**What is required**.
Retype the listing found below exactly, but leave out each picture.

Raw data: Begin

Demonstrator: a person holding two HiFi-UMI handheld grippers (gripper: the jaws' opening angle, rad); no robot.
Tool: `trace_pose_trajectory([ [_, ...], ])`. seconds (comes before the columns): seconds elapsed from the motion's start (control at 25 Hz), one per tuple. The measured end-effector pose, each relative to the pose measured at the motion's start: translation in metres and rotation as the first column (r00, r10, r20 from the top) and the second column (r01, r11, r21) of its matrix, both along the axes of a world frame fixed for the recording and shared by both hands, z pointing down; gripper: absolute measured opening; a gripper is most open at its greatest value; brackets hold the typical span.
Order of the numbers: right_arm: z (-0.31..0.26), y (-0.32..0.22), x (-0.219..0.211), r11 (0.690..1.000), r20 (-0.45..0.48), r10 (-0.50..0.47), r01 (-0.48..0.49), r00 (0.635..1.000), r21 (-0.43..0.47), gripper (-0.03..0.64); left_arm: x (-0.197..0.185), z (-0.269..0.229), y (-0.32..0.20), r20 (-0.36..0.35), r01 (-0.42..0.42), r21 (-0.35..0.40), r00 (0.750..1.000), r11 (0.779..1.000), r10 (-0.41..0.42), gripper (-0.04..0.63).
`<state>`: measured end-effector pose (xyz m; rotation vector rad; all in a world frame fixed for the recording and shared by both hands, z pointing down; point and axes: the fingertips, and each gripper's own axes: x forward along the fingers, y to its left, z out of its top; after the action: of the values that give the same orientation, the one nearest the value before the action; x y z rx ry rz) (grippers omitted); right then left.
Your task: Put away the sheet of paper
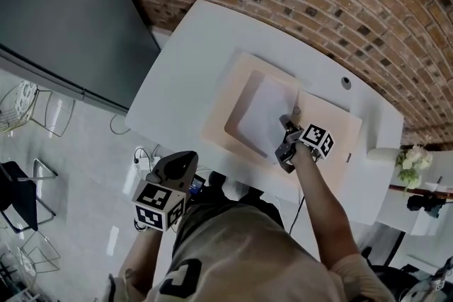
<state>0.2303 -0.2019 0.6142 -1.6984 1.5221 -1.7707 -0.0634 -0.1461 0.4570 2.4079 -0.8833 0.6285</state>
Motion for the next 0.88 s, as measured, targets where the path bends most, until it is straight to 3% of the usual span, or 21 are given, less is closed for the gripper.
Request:
trace_pose_trajectory([
  [0.48, 0.003, -0.002, -0.007, 1.0, 0.0, -0.024, 0.024, 1.0, -0.013, 0.023, 0.005, 0.004, 0.003, -0.002, -0.007, -0.031, 1.0, 0.999, 0.007, 0.014],
  [0.88, -0.001, -0.01, -0.01, 0.997, 0.042, 0.051, -0.054, 0.998, 0.052, 0.023, 0.005, 0.005, -0.004, 0.002, -0.004, -0.02, 1.0, 1.0, 0.004, 0.014],
])
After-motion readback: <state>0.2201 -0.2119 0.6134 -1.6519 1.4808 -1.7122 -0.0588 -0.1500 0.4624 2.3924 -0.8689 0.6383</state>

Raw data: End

**Solution to the problem**.
Demonstrator: a person holding two HiFi-UMI handheld grippers (gripper: the jaws' opening angle, rad); no robot.
Tool: `trace_pose_trajectory([ [_, ...], ])`. seconds (comes before the columns): seconds elapsed from the motion's start (control at 25 Hz), one per tuple. The measured end-effector pose, each relative to the pose measured at the motion's start: translation in metres and rotation as the first column (r00, r10, r20 from the top) and the second column (r01, r11, r21) of its matrix, both along the axes of a world frame fixed for the recording and shared by both hands, z pointing down; gripper: absolute measured opening; a gripper is most open at its greatest value; brackets hold the typical span.
Order of the numbers: right_arm: z (-0.31..0.26), y (-0.32..0.22), x (-0.219..0.211), r11 (0.690..1.000), r20 (-0.45..0.48), r10 (-0.50..0.47), r01 (-0.48..0.49), r00 (0.635..1.000), r21 (-0.43..0.47), gripper (-0.03..0.64); left_arm: x (-0.197..0.185), z (-0.269..0.229), y (-0.32..0.20), r20 (-0.36..0.35), r01 (-0.42..0.42), r21 (-0.35..0.40), r00 (0.750..1.000), r11 (0.779..1.000), r10 (-0.41..0.42), gripper (-0.04..0.63).
`<state>`: measured end-effector pose (xyz m; rotation vector rad; all in a world frame fixed for the recording and shared by both hands, z pointing down; point and axes: the fingertips, and each gripper's own axes: x forward along the fingers, y to its left, z out of its top; after the action: of the values that give the same orientation, the one nearest the value before the action; x y z rx ry rz) (grippers omitted); right then left.
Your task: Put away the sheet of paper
<state>0.2303 -0.2019 0.6142 -1.6984 1.5221 -1.7707 -0.0634 -0.1461 0.4570 2.4079 -0.8833 0.6285</state>
Motion for the next 0.88 s, as measured, targets where the path bends most, until it is straight to 3% of the usual span, or 21 are given, less is closed for the gripper.
Request:
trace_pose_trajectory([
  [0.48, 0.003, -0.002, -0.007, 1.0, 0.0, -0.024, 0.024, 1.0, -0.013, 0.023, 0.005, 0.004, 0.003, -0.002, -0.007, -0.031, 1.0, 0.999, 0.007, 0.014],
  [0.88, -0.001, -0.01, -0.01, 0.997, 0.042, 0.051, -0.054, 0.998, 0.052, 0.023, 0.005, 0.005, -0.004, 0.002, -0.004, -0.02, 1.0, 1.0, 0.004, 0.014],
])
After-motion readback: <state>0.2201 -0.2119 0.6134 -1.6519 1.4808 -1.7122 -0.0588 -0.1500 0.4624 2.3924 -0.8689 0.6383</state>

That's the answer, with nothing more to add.